PROBLEM REQUIREMENTS: Should a line below contain the word "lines", report it.
►
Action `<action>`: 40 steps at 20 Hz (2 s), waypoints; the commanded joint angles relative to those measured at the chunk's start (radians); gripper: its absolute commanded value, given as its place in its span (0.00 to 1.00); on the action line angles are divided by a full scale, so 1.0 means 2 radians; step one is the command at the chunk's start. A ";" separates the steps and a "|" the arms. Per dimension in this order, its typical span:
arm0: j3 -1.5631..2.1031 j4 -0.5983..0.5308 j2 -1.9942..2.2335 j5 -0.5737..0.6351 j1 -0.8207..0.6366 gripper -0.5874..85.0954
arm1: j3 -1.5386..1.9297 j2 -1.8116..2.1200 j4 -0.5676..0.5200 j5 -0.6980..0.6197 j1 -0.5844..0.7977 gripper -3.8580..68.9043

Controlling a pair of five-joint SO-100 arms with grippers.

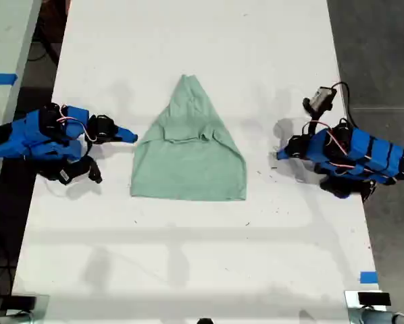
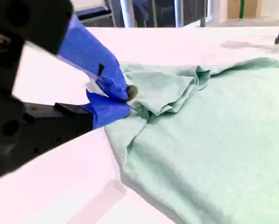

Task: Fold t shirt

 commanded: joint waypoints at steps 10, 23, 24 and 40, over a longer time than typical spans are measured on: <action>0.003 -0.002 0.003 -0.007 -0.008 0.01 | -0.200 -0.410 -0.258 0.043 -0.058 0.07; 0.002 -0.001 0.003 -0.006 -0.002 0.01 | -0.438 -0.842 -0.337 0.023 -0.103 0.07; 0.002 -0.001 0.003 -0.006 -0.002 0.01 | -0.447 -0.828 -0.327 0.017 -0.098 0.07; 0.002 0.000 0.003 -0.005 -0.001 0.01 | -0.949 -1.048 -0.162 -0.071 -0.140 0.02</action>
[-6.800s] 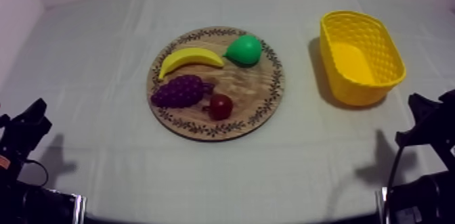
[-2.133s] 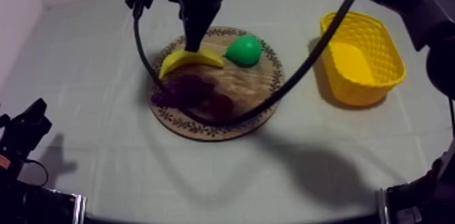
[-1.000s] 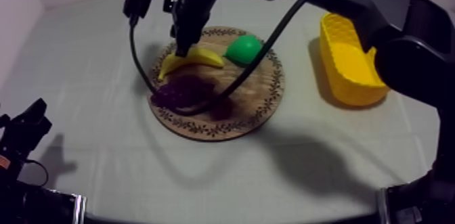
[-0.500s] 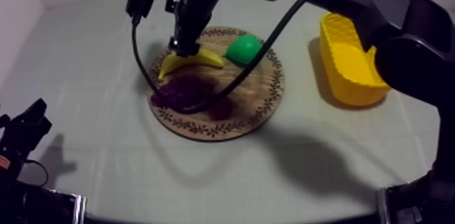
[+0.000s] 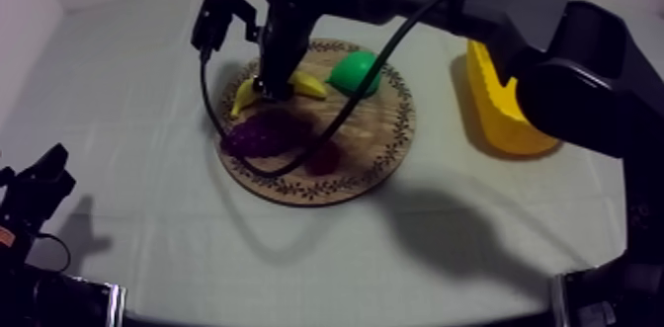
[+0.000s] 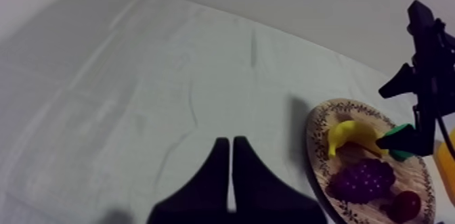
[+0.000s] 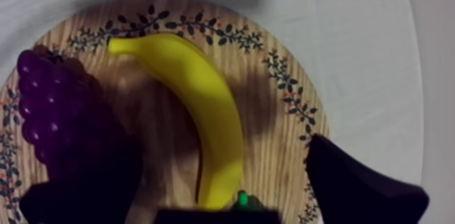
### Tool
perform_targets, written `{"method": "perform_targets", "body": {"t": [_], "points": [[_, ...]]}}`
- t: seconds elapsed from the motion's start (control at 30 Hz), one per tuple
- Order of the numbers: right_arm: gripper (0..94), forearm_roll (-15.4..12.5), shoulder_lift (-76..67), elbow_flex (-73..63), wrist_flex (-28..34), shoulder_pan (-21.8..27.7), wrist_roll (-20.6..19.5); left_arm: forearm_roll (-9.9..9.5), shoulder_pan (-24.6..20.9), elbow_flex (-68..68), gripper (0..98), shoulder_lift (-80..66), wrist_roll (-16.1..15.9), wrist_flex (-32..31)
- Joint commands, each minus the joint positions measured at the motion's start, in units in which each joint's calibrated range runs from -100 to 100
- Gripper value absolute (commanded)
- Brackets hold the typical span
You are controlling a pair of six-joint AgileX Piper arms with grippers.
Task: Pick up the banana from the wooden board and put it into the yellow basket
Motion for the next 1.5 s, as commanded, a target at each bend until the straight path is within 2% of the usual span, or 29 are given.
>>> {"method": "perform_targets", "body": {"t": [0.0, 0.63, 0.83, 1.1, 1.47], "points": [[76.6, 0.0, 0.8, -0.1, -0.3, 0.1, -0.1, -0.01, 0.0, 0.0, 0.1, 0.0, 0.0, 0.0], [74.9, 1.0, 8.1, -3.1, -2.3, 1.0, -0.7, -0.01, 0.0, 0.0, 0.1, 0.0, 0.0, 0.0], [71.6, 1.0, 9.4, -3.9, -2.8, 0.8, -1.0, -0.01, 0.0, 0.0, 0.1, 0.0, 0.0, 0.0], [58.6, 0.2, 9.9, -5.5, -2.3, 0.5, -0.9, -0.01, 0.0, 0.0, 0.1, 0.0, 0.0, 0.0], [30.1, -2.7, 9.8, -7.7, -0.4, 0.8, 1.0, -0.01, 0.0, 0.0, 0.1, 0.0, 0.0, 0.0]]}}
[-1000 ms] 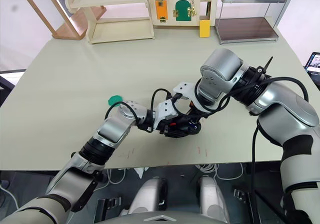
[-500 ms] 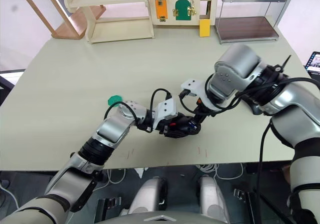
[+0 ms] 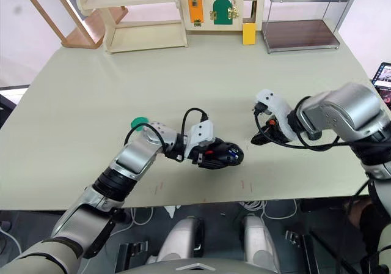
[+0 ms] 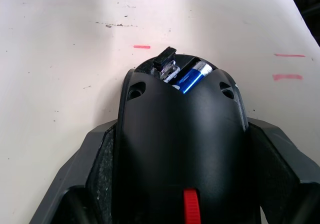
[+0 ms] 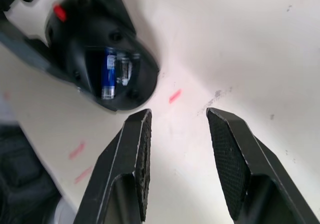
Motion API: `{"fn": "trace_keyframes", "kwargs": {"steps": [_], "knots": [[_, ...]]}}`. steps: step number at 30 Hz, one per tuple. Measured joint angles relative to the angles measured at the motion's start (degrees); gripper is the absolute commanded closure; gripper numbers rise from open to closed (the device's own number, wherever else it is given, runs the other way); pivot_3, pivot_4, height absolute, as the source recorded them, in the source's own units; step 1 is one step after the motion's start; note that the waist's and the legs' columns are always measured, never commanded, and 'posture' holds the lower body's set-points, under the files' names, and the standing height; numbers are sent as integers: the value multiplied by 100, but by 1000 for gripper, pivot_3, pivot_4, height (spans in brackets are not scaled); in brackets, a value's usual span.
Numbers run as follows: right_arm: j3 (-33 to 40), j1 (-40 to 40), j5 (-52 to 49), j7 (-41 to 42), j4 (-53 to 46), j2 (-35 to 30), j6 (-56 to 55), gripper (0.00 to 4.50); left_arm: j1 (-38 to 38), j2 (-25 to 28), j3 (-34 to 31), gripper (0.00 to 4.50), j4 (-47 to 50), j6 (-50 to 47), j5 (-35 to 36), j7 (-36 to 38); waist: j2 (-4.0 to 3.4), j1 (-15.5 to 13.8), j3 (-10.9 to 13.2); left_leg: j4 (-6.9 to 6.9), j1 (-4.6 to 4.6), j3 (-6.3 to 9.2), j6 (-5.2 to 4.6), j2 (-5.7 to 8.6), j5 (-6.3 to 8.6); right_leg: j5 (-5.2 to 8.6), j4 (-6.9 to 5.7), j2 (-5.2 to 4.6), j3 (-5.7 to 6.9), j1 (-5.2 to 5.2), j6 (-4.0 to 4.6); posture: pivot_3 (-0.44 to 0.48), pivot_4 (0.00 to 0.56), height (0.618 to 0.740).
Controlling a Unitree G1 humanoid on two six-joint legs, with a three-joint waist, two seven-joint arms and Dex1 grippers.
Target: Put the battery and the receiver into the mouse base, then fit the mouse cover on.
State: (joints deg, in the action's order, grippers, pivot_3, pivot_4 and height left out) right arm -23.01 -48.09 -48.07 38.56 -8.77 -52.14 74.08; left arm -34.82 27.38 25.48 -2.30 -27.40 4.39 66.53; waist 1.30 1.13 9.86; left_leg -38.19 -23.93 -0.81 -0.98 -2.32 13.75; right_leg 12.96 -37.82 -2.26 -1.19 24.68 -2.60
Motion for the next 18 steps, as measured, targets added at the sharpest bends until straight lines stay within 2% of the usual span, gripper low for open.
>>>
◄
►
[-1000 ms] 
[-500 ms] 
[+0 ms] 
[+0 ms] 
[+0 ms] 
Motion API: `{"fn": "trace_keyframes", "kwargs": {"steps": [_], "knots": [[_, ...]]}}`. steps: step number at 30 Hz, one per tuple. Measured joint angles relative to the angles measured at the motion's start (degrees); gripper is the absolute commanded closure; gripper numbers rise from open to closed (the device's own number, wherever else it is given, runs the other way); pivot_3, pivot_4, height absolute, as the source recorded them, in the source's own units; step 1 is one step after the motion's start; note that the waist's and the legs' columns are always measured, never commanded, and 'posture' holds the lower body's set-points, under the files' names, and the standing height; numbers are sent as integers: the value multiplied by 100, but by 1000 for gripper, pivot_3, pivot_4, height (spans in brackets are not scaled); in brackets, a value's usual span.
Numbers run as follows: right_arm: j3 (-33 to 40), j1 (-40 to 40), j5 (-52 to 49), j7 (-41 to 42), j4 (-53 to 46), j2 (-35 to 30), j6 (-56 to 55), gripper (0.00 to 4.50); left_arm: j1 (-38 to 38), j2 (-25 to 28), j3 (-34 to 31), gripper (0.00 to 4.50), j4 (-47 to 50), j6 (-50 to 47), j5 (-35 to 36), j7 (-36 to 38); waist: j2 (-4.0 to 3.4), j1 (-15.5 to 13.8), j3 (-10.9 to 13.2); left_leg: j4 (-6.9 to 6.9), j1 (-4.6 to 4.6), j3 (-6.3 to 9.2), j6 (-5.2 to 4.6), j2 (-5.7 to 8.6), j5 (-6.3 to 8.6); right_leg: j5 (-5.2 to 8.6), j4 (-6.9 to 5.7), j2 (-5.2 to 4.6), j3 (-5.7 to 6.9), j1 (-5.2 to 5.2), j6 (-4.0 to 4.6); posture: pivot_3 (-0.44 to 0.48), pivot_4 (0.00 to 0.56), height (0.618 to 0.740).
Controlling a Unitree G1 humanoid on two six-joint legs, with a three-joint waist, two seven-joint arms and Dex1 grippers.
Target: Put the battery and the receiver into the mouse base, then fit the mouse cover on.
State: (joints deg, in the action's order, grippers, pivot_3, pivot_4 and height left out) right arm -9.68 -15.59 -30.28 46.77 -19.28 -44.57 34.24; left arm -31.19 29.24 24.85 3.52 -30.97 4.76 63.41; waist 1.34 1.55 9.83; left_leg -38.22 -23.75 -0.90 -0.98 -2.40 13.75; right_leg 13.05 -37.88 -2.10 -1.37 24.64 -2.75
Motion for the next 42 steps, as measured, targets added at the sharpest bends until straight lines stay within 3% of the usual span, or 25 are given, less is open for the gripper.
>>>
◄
RESPONSE TO THIS EXERCISE:
Motion for the next 18 steps, as measured, targets added at the sharpest bends until straight lines stay within 2% of the usual span, gripper low for open.
Motion for the next 42 steps, as measured, targets added at the sharpest bends until straight lines stay within 3% of the usual span, or 25 are given, less is open for the gripper.

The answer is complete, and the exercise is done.